PROBLEM: Should the word "masks" occur in a line of the records, copy that line.

SOURCE MATERIAL:
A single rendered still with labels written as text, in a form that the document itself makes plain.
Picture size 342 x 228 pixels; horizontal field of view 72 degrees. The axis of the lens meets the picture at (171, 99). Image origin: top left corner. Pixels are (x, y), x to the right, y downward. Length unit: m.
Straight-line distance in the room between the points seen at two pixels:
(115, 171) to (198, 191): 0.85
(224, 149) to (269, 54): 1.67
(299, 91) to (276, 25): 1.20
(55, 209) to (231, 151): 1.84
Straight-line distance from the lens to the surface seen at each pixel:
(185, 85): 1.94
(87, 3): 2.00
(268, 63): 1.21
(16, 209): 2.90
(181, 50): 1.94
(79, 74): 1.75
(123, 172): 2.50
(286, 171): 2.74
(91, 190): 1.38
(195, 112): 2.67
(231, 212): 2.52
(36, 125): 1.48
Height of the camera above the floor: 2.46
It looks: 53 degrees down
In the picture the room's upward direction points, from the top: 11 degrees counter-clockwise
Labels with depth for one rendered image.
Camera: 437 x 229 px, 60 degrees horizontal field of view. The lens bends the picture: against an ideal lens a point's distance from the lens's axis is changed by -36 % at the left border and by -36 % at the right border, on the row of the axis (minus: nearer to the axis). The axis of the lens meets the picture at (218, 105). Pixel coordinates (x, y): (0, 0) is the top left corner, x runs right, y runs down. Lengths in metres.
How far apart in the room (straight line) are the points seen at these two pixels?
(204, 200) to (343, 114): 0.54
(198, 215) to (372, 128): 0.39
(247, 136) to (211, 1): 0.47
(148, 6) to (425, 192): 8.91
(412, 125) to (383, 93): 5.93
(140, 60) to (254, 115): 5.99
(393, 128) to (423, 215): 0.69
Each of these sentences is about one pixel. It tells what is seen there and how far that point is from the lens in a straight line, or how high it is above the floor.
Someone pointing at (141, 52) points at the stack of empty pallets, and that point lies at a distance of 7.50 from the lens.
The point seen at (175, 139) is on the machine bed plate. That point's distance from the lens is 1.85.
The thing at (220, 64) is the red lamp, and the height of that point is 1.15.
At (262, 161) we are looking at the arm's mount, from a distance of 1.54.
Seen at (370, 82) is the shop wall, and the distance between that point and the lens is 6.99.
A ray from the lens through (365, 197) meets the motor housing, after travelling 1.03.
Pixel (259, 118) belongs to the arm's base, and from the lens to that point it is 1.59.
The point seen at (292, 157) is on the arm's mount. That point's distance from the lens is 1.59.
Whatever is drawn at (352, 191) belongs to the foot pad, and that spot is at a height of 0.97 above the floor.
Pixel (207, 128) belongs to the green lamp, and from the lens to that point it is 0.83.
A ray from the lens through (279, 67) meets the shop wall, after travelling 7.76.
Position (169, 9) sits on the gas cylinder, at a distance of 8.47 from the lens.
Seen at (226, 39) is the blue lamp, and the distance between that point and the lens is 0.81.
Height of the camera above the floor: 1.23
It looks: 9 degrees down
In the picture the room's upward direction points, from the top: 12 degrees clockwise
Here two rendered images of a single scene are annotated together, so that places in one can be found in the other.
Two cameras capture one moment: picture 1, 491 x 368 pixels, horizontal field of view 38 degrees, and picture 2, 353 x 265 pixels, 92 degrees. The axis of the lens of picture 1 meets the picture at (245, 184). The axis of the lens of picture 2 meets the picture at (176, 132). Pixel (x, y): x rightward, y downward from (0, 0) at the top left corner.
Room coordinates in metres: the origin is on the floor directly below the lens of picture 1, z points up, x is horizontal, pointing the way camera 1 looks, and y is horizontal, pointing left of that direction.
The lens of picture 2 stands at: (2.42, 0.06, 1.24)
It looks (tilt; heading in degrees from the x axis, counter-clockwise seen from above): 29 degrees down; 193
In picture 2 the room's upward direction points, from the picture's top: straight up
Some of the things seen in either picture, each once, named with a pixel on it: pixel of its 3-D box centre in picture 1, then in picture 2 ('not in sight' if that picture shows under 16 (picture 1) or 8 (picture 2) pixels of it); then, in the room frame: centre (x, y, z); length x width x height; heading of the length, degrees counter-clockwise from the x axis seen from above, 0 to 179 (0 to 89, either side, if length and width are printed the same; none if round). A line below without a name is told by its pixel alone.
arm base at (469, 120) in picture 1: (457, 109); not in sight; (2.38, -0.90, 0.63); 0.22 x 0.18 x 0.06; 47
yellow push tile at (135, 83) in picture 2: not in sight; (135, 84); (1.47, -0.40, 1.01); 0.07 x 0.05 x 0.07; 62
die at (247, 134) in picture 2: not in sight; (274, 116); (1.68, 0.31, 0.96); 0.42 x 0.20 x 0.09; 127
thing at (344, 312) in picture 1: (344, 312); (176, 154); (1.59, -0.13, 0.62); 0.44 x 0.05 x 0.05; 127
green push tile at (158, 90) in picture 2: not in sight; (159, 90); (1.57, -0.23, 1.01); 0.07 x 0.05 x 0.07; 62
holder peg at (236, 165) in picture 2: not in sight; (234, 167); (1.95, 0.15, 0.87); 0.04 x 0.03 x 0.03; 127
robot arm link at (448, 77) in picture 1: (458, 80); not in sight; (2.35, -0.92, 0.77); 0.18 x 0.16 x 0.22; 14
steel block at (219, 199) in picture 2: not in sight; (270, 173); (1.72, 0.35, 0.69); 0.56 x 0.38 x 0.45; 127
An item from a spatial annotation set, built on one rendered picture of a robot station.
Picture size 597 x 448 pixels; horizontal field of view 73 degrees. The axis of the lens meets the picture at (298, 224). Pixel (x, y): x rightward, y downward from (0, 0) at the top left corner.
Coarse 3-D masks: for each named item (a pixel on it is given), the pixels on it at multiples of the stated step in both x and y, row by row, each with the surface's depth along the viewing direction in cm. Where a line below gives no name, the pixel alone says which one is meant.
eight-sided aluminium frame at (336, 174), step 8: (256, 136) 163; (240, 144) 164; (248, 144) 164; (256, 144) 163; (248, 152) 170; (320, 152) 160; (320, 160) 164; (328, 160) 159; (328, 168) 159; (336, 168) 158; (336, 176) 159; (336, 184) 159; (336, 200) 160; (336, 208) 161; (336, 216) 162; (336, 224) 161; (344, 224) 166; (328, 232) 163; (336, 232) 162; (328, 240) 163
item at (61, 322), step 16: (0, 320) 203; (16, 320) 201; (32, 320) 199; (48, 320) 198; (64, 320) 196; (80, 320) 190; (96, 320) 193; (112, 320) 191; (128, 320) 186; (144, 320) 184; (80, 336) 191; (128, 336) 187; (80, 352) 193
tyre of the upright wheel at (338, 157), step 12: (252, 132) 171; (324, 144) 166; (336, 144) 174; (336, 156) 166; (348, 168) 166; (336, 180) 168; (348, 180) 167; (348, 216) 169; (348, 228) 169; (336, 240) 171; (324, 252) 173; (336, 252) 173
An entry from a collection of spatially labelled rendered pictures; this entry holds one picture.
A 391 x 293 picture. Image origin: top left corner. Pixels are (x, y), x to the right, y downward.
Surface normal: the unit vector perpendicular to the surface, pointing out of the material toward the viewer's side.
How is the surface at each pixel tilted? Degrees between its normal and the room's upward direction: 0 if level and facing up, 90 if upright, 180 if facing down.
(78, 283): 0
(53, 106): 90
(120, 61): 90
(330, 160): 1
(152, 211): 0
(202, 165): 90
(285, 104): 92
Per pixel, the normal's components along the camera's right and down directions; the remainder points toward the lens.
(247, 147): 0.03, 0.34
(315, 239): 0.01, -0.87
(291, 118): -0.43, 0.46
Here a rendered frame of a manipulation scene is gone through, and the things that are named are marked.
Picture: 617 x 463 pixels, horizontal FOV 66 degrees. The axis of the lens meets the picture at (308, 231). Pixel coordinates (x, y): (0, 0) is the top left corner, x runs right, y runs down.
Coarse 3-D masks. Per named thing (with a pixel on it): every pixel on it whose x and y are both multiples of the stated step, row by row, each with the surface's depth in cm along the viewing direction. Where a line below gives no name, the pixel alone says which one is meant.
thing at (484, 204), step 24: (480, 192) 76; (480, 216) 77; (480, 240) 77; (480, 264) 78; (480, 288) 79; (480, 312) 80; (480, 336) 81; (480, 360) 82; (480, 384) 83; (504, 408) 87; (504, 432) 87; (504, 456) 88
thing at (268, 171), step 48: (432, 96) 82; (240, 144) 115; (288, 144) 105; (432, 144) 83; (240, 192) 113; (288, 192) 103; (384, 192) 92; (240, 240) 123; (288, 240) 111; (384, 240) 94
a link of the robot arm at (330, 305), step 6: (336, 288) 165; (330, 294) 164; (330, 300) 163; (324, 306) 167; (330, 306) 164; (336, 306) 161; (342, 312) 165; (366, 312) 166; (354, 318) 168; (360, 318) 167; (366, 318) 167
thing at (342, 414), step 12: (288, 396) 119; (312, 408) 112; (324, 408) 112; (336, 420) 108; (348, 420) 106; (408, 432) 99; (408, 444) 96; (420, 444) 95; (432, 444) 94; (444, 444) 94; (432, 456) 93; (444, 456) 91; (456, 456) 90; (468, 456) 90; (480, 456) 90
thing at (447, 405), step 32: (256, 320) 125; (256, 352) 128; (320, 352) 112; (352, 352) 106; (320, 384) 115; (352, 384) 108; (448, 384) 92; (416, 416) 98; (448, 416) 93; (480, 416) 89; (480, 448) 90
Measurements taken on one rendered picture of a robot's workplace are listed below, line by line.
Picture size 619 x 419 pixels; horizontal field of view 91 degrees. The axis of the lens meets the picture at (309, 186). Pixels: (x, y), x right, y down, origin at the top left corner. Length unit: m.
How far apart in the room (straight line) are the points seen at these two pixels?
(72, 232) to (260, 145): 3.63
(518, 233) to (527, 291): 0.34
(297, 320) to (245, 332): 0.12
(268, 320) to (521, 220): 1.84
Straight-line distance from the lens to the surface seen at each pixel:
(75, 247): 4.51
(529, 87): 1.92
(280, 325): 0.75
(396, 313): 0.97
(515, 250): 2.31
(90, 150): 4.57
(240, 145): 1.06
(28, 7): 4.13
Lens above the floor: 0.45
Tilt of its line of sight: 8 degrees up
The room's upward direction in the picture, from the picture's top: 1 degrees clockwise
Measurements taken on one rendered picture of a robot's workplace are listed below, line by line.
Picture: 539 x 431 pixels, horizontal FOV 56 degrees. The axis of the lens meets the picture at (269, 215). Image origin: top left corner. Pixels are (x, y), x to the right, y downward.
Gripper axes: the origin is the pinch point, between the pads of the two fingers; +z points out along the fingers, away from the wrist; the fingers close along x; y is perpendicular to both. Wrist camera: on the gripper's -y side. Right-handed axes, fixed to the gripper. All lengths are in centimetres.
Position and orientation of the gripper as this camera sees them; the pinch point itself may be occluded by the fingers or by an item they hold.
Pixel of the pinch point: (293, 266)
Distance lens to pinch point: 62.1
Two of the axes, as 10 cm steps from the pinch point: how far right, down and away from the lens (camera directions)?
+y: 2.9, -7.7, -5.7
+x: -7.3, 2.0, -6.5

FINISHED TASK:
Coarse 3-D masks: for each named item (a pixel on it is given), the pixels on it at multiples of the stated step in both x and y, row by row, each with the surface's depth along the viewing direction in cm. Where a line below gives no name, the pixel alone says which one is meant.
Coarse 3-D masks. Per named thing (with a pixel on it): every pixel on it whose x and y are both multiples of the stated step, row by row, each with the surface's depth in cm along the viewing direction. Where a line below gives no name, the pixel alone says which one is meant.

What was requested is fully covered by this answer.